加害者家族

飼育ケースの中に、2匹のモンシロチョウを子どもたちが発見して大騒ぎです。アオムシがサナギになって、ついに羽化したのです。次は、サナギからちょうちょが出てくる瞬間を観察したいですね。

 

さて、犯罪が発生すると、その被害者と被害者家族が苦しむことになりますが、その裏で、加害者の家族もまた苦難を受けています。日本でも、ようやく、加害者家族の人権を守ろうという動きが出てきました。

 

「家族も同罪で死刑!」「名前と顔を特定して吊し上げろ!」こんな書き込みが、ネット上にあふれました。ターゲットにされたのは、東京・池袋で暴走事故を起こした元官僚の家族です。

 

事件は昨年4月に、乗用車が暴走し次々と通行人をはね、母子が亡くなり、9人が重軽傷を負いました。罪に問われた飯塚被告89歳は、逮捕されませんでした。被告が、旧通産省工業技術院の元院長というエリートで勲章も受賞していることから、社会的地位のある「上級国民」扱いだと激しい批判の声があがったことは、記憶に新しいところですね。

 

私も、正直、憤りを覚えました。

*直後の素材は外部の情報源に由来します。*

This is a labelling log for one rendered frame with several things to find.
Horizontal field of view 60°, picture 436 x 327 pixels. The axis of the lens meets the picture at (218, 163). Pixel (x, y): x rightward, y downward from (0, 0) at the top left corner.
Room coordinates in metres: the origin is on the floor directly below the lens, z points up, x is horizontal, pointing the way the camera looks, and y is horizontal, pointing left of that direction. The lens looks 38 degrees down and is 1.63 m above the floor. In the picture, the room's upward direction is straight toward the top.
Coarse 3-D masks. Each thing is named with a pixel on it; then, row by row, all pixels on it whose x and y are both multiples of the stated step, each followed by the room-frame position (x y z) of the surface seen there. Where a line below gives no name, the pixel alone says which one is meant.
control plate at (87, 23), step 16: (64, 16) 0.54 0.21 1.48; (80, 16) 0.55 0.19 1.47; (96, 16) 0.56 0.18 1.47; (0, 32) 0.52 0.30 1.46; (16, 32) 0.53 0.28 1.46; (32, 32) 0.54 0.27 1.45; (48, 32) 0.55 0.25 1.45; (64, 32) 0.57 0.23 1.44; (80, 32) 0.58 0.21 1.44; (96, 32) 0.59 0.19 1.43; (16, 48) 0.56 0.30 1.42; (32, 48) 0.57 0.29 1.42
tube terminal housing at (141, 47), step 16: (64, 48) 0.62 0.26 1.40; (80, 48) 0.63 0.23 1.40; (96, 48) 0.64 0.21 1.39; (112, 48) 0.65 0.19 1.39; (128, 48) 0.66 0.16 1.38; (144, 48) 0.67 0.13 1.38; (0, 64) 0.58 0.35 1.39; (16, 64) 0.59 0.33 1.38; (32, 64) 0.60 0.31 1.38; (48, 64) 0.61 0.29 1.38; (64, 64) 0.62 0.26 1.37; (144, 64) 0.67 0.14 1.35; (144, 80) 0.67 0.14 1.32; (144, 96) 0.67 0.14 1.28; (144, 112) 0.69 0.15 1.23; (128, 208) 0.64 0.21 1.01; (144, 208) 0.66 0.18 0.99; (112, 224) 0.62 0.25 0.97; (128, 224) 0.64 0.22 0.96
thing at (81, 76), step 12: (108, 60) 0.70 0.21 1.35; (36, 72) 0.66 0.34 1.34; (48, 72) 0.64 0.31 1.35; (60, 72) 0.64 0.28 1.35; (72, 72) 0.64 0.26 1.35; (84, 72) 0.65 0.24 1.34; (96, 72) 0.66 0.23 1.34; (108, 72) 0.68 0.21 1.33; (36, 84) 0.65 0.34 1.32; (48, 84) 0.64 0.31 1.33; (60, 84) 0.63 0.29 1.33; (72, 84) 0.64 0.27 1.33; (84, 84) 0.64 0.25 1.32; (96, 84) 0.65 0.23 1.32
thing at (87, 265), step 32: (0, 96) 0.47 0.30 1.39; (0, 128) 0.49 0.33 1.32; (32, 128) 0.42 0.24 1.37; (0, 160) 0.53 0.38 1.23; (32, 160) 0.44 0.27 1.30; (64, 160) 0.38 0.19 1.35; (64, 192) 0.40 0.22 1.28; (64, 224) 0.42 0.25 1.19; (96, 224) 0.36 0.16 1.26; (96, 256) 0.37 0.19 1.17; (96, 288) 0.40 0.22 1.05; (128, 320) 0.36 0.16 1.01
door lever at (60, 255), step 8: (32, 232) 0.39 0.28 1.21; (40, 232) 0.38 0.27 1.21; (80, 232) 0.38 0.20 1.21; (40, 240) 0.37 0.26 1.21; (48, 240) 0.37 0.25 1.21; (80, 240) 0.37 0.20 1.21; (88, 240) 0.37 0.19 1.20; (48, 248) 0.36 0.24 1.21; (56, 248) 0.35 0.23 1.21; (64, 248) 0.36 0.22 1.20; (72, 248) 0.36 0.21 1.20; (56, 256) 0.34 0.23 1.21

被告人についての報道は、マスコミで多く取り上げられましたが、同時に、被告の家族へのバッシングが過熱していることは、あまり知られていません。

 

「連帯責任」という考え方は、日本人に多いのは事実です。日本では、明治時代初期まで家から犯罪者を出した場合、血のつながりから家族に連帯責任を科す「縁座」という制度が存在していました。その考え方が今も残り、加害者家族も当然、制裁を受けるべきという風潮が残っているのです。

 

日本では、2019年の1年間に950件の殺人事件が起きています。それだけの数の加害者がおり、加害者家族が存在するのに、現在、国内に加害者家族支援団体は、3団体しかないそうです。そして、加害者家族からの相談があった9割近くが、事件後「自殺を考える」と回答しているそうです。

 

もし、自分の子どもが犯罪に巻き込まれたとしたら、犯罪者への憎しみと同時に、その家族への思いは、やはり複雑な感情になるでしょう。犯罪者家族への支援に批判的な声が多いのも現実です。

 

「人権」という視点で考えれば、社会が変わらなければならないのは事実です。「マスコミの報道の在り方」も見直さないといけないでしょうし、何より、被害者家族への長期的視点でのケアが大切になります。

 

この問題は、理屈ではわかっていても、感情がゆるさない・・・となるのでしょうが、誰もが加害者家族になる可能性を抱えています。やはり、成熟した健全な社会とは、被害者も加害者も、被害者家族も加害者家族も「人権」が、法律で守られていることがベースであることです。う~ん、「理屈と感情」・・・難しい問題です。